Exercise:
Please report the number of lines in the entries below that contain "boxes", with nothing added.

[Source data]
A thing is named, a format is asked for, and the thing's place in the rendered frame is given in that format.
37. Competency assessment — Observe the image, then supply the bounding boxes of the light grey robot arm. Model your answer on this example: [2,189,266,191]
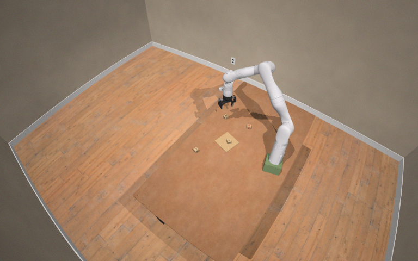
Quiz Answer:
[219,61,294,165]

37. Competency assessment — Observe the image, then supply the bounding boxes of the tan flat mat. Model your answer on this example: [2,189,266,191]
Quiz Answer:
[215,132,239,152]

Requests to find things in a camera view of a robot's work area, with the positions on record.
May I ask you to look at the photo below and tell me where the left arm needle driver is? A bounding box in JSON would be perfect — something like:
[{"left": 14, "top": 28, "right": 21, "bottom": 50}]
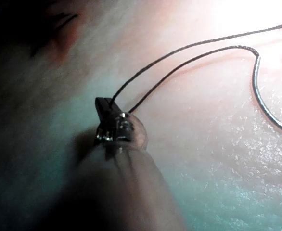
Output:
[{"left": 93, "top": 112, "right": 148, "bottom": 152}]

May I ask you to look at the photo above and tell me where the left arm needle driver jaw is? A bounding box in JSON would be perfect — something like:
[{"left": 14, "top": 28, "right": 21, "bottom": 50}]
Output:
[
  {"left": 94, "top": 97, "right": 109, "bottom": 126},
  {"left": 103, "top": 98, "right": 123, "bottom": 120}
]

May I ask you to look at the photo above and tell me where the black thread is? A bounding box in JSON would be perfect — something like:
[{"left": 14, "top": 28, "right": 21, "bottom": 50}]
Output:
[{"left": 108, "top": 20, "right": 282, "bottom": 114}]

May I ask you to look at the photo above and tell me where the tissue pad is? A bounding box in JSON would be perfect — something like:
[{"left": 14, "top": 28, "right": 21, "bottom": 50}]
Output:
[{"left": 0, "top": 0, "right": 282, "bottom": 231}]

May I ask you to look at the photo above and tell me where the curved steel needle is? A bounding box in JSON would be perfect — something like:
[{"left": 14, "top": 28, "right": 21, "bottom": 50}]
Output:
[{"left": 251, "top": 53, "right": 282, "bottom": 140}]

Task response:
2